*SUPPLIED DATA*:
[Start of section]

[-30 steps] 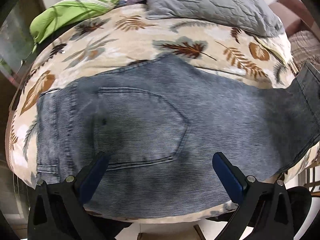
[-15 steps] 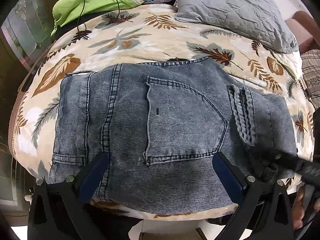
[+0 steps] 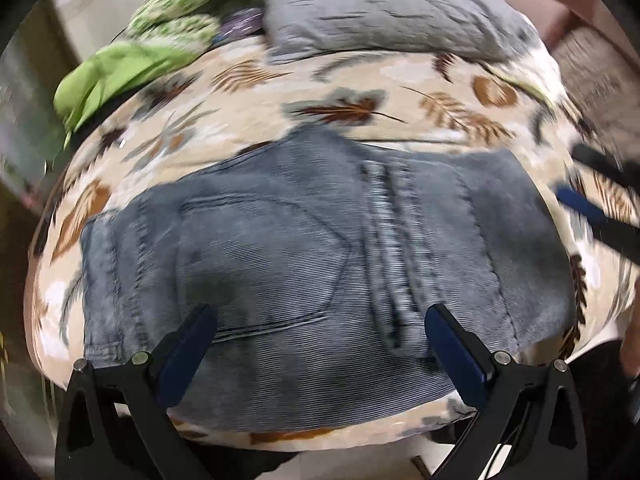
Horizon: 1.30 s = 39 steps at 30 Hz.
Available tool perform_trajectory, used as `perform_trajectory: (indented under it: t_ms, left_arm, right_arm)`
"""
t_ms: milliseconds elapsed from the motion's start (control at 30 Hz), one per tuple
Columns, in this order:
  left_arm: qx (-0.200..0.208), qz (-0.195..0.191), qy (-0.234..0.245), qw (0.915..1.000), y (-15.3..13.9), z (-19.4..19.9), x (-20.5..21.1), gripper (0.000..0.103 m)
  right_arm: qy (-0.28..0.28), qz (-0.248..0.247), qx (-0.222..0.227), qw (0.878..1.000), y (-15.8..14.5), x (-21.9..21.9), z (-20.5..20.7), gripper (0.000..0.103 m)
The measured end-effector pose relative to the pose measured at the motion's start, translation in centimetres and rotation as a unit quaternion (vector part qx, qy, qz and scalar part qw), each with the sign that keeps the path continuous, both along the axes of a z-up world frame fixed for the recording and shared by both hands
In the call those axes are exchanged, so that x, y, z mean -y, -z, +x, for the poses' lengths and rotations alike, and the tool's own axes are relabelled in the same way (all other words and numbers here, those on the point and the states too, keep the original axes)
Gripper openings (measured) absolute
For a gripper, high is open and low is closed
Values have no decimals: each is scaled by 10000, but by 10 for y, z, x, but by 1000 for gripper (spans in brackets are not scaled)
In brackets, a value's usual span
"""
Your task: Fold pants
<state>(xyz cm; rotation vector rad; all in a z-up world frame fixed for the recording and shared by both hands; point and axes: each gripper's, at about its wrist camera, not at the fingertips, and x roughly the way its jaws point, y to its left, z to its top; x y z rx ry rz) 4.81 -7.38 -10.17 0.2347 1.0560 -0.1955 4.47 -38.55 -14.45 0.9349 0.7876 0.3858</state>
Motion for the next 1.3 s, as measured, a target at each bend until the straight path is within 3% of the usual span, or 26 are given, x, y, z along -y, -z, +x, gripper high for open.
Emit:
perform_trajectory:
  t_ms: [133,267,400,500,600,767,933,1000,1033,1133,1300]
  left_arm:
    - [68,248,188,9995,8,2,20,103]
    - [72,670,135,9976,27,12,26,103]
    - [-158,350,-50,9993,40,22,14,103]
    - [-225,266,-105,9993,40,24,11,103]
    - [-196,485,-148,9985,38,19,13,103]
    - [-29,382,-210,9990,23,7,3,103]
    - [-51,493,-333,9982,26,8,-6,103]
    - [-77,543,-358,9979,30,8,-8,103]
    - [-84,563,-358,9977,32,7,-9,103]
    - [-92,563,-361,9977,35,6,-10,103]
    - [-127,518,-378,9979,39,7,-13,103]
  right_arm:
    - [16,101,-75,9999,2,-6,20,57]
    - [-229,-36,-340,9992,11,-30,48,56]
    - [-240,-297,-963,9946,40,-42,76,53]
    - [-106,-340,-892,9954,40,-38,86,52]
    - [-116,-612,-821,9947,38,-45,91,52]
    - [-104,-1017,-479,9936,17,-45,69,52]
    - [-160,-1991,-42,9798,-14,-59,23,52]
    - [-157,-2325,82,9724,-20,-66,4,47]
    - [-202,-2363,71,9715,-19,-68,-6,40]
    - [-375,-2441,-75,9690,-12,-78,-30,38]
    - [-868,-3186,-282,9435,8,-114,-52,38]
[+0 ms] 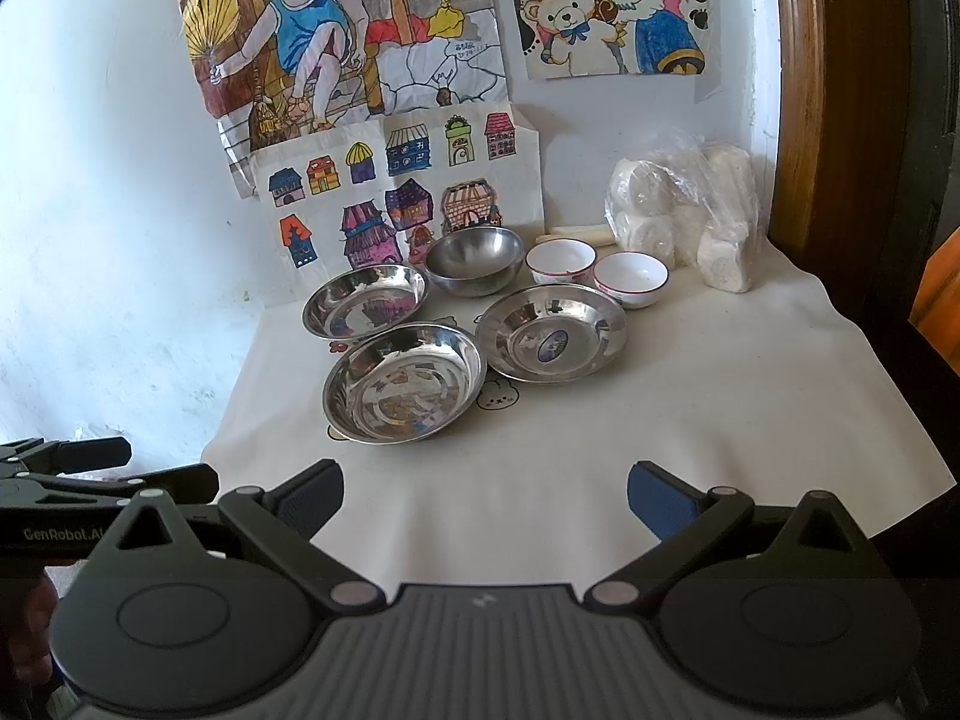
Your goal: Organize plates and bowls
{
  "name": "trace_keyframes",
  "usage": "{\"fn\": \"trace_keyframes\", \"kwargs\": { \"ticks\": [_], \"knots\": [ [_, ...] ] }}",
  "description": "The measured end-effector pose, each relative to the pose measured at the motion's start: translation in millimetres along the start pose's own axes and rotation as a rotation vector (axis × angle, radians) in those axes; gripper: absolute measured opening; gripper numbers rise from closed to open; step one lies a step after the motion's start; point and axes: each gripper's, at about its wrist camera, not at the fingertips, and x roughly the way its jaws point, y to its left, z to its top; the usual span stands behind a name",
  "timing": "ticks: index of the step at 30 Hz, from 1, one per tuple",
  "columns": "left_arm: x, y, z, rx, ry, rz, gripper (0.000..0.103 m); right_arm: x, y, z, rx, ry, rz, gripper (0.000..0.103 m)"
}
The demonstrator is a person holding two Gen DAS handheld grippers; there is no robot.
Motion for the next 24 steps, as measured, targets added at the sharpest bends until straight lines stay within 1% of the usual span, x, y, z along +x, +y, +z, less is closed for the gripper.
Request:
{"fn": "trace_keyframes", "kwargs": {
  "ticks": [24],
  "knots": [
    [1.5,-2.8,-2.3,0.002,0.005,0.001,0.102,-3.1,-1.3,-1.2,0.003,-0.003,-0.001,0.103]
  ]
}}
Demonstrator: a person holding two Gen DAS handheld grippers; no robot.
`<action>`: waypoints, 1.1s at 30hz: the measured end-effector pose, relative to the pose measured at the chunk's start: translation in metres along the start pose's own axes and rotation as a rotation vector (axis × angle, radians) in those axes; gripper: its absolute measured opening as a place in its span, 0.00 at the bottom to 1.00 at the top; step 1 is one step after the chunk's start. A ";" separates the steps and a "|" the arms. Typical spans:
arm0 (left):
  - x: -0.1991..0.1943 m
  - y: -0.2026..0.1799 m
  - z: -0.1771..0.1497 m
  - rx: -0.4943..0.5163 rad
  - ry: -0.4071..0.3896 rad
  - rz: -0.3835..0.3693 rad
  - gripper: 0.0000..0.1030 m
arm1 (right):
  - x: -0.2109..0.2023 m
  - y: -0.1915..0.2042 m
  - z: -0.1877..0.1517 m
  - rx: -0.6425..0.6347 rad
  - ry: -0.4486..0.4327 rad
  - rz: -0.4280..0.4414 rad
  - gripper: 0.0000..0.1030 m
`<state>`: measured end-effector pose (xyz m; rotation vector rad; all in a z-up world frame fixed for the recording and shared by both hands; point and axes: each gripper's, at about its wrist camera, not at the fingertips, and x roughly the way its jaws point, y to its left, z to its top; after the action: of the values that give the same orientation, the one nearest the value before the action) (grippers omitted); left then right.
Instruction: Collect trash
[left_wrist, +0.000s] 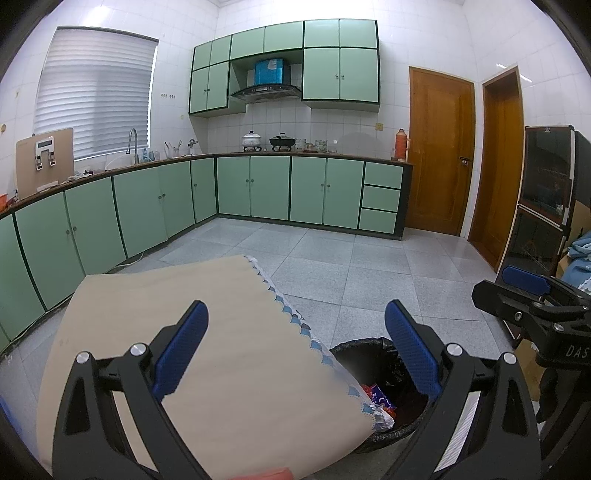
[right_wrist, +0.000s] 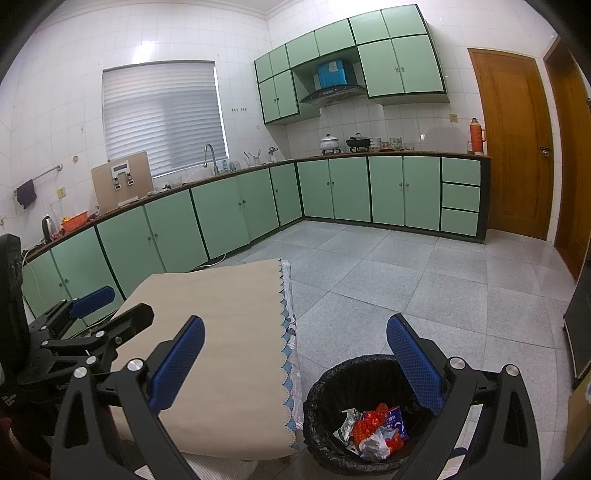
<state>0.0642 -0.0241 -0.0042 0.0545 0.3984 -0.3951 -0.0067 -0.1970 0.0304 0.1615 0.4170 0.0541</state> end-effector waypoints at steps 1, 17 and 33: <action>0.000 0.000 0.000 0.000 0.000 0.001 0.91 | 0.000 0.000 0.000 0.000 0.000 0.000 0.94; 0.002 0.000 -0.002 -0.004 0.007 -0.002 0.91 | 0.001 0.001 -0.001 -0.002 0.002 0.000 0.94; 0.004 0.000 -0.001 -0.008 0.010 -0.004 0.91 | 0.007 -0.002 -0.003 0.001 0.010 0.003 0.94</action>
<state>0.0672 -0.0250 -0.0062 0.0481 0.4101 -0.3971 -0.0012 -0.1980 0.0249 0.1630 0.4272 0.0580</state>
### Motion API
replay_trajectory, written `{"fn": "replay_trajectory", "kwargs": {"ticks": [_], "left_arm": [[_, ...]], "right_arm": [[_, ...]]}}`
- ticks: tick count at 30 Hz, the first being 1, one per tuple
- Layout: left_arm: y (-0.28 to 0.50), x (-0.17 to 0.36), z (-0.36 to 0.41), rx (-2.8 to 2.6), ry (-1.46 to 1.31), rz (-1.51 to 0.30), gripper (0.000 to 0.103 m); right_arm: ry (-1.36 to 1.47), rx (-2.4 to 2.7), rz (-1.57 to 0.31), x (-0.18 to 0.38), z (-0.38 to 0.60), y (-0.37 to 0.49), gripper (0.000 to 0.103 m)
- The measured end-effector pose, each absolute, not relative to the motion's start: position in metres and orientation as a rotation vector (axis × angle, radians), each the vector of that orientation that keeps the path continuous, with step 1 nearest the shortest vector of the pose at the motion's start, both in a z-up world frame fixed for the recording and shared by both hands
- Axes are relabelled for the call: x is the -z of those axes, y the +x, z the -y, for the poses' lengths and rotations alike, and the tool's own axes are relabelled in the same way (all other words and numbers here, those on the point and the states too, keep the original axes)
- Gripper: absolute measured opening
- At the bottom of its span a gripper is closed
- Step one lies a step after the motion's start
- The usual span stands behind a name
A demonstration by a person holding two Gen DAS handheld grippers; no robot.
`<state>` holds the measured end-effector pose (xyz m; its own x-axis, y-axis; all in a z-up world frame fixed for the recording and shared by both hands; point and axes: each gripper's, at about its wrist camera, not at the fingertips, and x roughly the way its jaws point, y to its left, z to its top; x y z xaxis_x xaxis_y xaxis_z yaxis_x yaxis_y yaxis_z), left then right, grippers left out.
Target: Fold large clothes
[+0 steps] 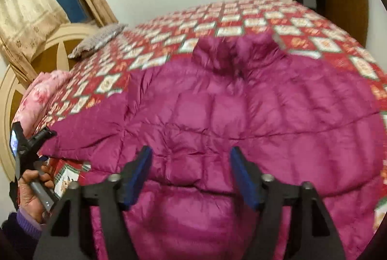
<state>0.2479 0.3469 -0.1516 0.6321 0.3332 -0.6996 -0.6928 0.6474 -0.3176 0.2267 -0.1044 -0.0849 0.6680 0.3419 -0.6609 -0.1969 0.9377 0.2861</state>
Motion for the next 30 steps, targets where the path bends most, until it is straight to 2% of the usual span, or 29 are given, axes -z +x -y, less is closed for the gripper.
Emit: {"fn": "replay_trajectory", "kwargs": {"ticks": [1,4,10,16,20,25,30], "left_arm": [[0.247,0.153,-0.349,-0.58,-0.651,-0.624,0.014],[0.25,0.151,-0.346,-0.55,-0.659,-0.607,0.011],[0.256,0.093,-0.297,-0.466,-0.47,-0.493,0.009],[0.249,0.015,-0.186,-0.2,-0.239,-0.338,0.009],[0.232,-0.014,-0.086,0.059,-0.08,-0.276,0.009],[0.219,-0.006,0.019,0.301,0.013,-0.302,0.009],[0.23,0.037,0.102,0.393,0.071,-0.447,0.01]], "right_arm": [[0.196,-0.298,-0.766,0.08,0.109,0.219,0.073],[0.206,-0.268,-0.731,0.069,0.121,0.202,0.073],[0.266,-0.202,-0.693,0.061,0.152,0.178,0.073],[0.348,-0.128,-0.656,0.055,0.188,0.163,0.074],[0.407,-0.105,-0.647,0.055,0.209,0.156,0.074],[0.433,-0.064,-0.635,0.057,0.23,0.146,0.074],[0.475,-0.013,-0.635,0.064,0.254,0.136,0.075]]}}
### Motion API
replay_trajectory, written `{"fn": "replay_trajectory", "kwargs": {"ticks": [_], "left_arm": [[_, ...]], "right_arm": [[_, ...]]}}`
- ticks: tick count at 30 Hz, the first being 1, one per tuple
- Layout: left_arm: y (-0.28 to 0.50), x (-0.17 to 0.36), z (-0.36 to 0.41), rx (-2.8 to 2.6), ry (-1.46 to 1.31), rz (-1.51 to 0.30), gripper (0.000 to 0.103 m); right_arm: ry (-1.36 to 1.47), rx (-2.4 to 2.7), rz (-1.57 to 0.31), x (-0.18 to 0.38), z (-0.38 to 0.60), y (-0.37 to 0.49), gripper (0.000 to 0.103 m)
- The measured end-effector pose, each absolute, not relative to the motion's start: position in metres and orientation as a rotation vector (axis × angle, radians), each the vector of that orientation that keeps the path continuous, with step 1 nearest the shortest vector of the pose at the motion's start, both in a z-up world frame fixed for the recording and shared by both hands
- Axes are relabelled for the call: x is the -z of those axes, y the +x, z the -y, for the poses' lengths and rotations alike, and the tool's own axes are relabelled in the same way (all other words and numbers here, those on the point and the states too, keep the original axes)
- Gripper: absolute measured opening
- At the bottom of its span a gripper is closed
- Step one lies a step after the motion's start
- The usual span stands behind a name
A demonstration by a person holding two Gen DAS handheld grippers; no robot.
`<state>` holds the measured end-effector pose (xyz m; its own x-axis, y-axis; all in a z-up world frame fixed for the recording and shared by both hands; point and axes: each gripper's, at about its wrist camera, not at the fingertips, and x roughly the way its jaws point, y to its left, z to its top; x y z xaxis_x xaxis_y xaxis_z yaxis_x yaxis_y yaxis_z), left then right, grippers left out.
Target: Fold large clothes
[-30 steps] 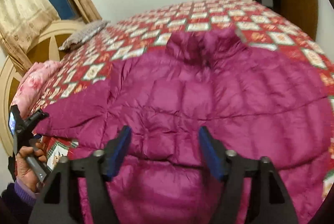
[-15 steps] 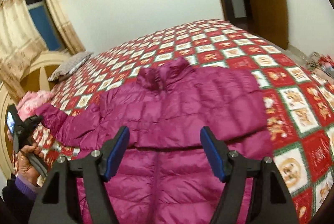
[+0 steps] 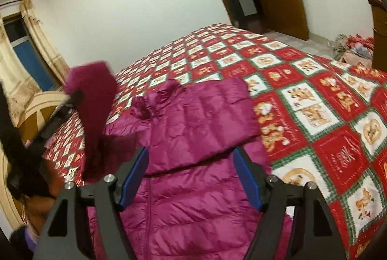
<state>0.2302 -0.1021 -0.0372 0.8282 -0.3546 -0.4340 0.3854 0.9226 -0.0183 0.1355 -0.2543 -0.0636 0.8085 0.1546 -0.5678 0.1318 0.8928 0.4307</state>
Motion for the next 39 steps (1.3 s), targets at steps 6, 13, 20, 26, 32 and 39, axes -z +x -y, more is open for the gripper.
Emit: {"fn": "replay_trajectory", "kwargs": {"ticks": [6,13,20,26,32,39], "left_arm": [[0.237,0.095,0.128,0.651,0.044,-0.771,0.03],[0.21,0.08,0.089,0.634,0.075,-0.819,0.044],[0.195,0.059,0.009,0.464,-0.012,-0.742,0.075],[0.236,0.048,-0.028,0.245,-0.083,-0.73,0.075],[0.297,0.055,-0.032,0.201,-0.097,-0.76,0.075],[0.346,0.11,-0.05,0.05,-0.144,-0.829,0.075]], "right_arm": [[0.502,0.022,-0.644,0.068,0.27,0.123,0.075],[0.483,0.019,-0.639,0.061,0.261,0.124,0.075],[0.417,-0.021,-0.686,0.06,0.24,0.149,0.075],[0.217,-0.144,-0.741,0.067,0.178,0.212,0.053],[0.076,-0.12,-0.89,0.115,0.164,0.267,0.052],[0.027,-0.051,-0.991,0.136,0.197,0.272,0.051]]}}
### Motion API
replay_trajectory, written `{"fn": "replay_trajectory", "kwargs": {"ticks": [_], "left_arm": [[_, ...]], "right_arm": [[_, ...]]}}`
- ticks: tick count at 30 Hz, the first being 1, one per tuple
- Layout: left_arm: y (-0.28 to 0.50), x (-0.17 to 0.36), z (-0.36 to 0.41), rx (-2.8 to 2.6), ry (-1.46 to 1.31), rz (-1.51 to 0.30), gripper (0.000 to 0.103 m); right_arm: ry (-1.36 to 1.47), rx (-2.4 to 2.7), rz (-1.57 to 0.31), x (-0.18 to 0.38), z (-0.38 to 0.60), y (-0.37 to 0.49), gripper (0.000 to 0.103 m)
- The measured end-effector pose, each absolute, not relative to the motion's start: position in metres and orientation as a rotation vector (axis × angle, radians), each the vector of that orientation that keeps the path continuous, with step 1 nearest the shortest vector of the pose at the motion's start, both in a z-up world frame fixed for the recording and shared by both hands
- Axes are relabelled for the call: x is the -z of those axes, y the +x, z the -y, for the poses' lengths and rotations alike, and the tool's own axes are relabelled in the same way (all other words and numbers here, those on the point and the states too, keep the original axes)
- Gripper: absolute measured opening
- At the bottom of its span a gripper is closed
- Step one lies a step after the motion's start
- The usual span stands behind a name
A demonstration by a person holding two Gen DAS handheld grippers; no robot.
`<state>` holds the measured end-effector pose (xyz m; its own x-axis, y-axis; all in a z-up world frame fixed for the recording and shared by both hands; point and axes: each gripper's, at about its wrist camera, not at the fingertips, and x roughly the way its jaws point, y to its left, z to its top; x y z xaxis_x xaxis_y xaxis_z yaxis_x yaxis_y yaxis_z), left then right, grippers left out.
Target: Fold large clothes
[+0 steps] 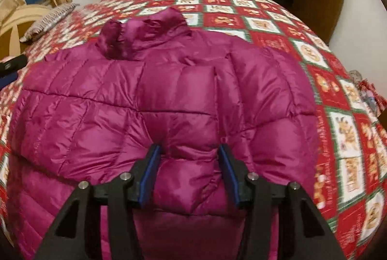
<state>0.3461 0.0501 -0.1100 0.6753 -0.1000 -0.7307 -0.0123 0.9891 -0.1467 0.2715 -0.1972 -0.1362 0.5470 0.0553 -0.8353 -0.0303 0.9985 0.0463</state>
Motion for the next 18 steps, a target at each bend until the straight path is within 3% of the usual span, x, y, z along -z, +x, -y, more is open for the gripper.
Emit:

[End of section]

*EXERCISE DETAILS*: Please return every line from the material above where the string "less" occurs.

*RESPONSE AREA*:
Motion for the next 24 steps, as measured, targets added at the sharpest bends until straight lines stay within 1% of the usual span, x, y, z along +x, +y, +z, less is closed for the gripper.
Motion for the next 30 steps, targets where the path bends most, until it is straight to 2% of the usual span, or 29 are given, axes -z +x -y, less is closed for the gripper.

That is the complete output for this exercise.